アヌラーダプラの遺跡地区の北端にあるクイーンズ・パビリオンは、その名の通り王妃の建物跡です。
王妃の建物というには寂しい外観であり、現在は建物跡に柱だけがポツンと立ち並んでいます。

この遺跡は、ムーンストーン・サイトとも呼ばれており、建物跡にある石門の階段入り口下部に、ムーンストーンという仏教の輪廻思想を表した半円形の彫刻された石が埋め込まれています。

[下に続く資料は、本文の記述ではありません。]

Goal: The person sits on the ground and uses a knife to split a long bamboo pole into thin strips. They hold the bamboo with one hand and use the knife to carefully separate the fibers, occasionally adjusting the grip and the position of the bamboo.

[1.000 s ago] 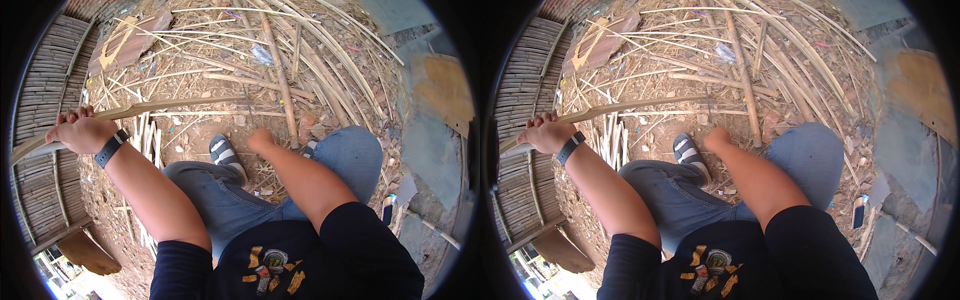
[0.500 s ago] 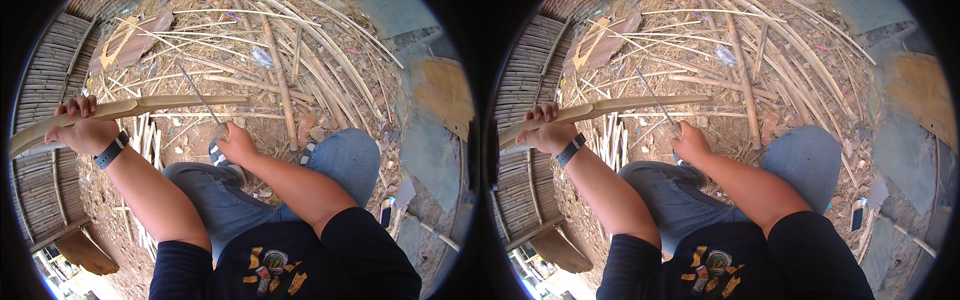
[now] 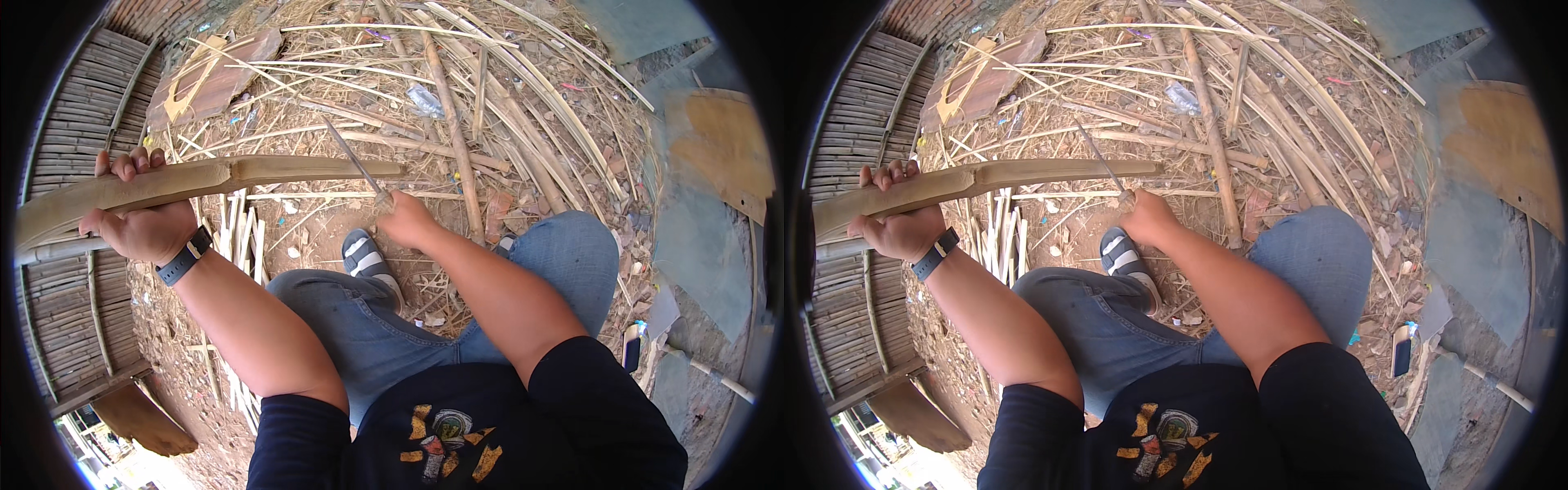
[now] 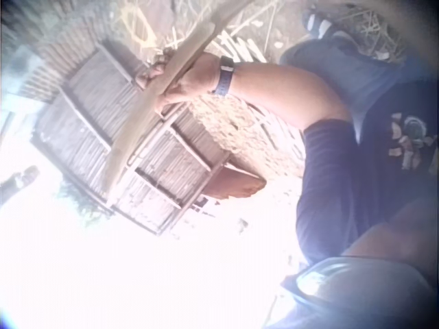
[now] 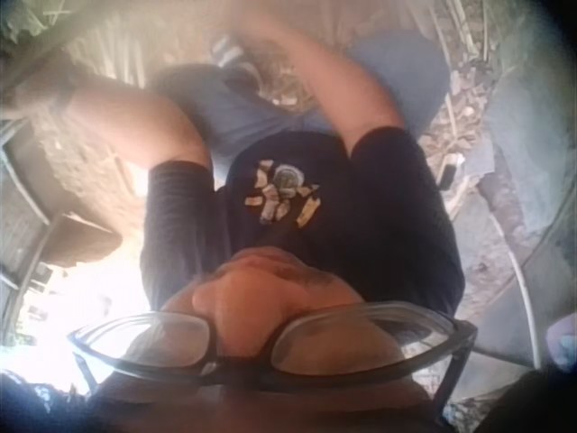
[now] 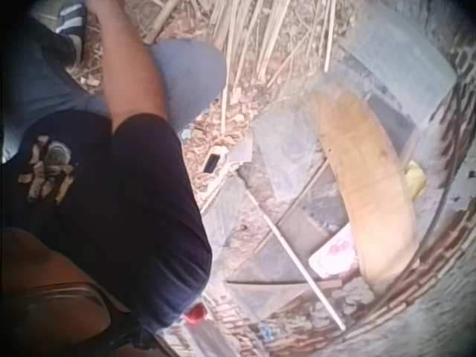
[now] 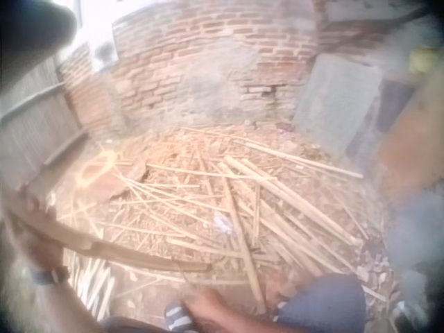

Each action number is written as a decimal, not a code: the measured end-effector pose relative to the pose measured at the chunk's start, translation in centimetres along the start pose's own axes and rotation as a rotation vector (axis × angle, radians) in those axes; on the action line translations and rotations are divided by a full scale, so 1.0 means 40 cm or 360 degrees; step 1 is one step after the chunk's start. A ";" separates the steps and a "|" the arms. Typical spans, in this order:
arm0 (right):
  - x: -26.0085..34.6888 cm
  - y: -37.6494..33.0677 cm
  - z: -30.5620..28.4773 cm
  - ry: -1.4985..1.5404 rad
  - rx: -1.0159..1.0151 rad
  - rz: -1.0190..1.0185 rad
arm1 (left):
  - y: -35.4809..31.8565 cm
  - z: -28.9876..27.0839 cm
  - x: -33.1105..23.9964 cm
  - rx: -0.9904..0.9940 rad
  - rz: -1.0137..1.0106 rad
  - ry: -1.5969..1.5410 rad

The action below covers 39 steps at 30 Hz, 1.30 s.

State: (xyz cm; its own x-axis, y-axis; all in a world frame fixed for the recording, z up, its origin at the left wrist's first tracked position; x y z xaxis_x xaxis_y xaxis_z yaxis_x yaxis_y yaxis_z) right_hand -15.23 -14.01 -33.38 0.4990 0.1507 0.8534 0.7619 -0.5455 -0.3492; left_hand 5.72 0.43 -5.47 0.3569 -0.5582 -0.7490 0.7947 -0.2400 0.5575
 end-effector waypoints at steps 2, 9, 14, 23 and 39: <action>0.069 -0.019 0.005 0.0116 0.0000 -0.0130 | -0.017 0.035 -0.004 -0.0059 0.0040 0.0053; 0.120 -0.056 0.050 0.0262 -0.0015 -0.0457 | -0.011 0.005 0.003 0.0627 -0.0202 -0.0551; -0.079 0.003 0.053 0.0073 -0.0124 0.0022 | 0.004 -0.019 0.013 0.0500 -0.0177 -0.0522; 0.119 -0.063 0.047 0.0203 -0.0047 -0.0491 | -0.006 0.006 0.013 0.0566 -0.0204 -0.0520; 0.268 -0.104 0.000 0.0348 0.0112 -0.0268 | -0.035 0.064 0.012 0.0439 0.0035 -0.0445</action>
State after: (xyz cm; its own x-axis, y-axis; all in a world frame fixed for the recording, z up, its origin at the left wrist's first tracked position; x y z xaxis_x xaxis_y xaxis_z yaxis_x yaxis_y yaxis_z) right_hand -13.07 -10.11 -22.77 0.2678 0.0486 0.9622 0.8572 -0.4680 -0.2149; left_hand 3.51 -1.55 -5.69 0.1945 -0.7513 -0.6307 0.6130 -0.4088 0.6761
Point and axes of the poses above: each hand's wrist, its own y-axis towards the middle knuckle, its own z-axis out of the palm, x = y × z, the point moved 3 cm from there along y, towards the middle knuckle, and after that the axes turned 3 degrees about y, right-handed, at the moved point
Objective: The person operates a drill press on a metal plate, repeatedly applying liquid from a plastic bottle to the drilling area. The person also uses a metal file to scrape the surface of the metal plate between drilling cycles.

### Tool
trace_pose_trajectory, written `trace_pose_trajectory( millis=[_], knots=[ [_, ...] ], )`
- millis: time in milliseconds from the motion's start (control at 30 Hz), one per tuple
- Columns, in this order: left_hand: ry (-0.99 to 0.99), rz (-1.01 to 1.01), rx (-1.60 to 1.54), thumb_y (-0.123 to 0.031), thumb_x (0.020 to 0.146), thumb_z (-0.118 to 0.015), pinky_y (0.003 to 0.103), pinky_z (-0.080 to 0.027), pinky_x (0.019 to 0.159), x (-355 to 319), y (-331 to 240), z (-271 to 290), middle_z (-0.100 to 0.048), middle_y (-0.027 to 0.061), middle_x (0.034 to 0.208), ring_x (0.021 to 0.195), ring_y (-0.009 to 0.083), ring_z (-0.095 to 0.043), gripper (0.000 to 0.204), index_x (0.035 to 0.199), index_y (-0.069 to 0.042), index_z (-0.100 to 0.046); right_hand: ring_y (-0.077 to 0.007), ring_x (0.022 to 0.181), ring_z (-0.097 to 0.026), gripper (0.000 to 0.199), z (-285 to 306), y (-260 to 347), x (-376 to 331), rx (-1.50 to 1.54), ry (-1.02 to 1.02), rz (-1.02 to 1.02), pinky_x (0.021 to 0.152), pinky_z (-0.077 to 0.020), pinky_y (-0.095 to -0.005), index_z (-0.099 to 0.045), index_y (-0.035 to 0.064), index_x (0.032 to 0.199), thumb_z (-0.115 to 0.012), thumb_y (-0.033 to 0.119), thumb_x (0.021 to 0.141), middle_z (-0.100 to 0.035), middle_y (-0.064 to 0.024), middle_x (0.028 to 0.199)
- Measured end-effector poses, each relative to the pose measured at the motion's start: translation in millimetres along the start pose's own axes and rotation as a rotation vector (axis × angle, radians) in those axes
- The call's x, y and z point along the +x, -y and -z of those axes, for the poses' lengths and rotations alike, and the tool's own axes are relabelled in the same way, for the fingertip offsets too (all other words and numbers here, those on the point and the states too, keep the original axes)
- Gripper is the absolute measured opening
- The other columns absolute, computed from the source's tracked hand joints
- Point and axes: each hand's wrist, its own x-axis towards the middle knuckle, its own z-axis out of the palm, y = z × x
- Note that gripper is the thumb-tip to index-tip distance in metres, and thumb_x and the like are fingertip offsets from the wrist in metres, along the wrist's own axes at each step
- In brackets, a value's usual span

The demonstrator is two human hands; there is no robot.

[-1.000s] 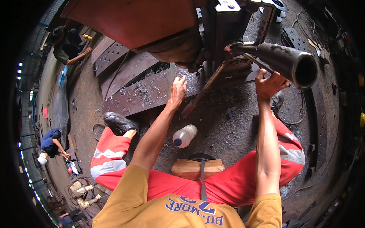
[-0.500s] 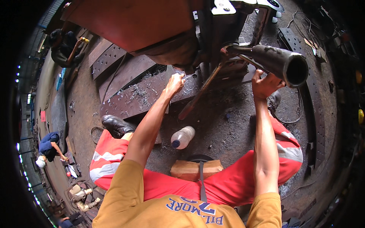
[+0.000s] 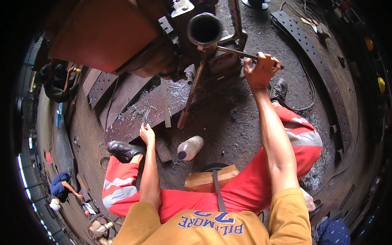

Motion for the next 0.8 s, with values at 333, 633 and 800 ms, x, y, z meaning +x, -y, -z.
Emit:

外側の輪に描かれているのは炎を表しており、人間とその欲望を表しています。
一つ内側には動物たちが連なっています。
象→馬→ライオン→牛の4種類の動物で命の誕生から死までを表しており、輪廻思想を表しています。
その内側は、花・鳥と続き、命を持つことの意味が表されており、中心には天国を表す蓮の花が描かれています。
輪廻転生を繰り返し、いずれ人は中心にある天国にたどり着くということを表しているのだそうです。

アクセス

アヌラーダプラの市街地から遺跡地区に入り、4kmほど北に行った、遺跡地区の北端にあります。

クイーンズ・パビリオンへ行ってみた

それでは、クイーンズ・パビリオンへ行ってみましょう。

クイーンズ・パビリオンにやってきました。
宮殿に向かう長い入り口があります。

クイーンズ・パビリオンの全域は上の写真のようになっています。
中央の王妃の建物跡の周りに4つの建物が立ち並ぶ造りとなっています。


しかし、現在の姿は、中央の建物の周りの4つの建物については、前半分の2つは見えていますが、後ろ半分の2つの建物は森の中になってしまい、どこにあるのかはよく確認できませんでした。

それでは中央の王妃の建物向かいます。

王妃の建物跡には、ここの名前の由来になっているムーンストーンが保護されています。
それが次の写真です。

建物の荒廃具合とは反して、見事な保存状況ではないでしょうか。

次は、中央の建物を取り囲む4つの建物です。
こちらは中央の物より柱が多く残っています。
見ての通り全ての建物入り口にムーンストーンがあるのがわかるでしょうか。
しかし、中央のそれのように、保存状態は良いわけではなく、彫刻はほとんど残っていない状態です。

クイーンズ・パビリオンは、周囲を外壁で囲まれていたようです。
外壁の東西南北にはエントランスが設けられており、その跡も残されています。

いかがだったでしょうか。
このクイーンズ・パビリオン周辺は、森の中に同様の遺跡が数多く残されています。
そのどほとんどがガイドブックにも乗っていないようなものなのですが、そこまで立ち入る人も多くはないため、自分の足でゆっくりと見て回ってみても、アヌラーダプラ遺跡の大きさをより感じ取れるのではないでしょうか。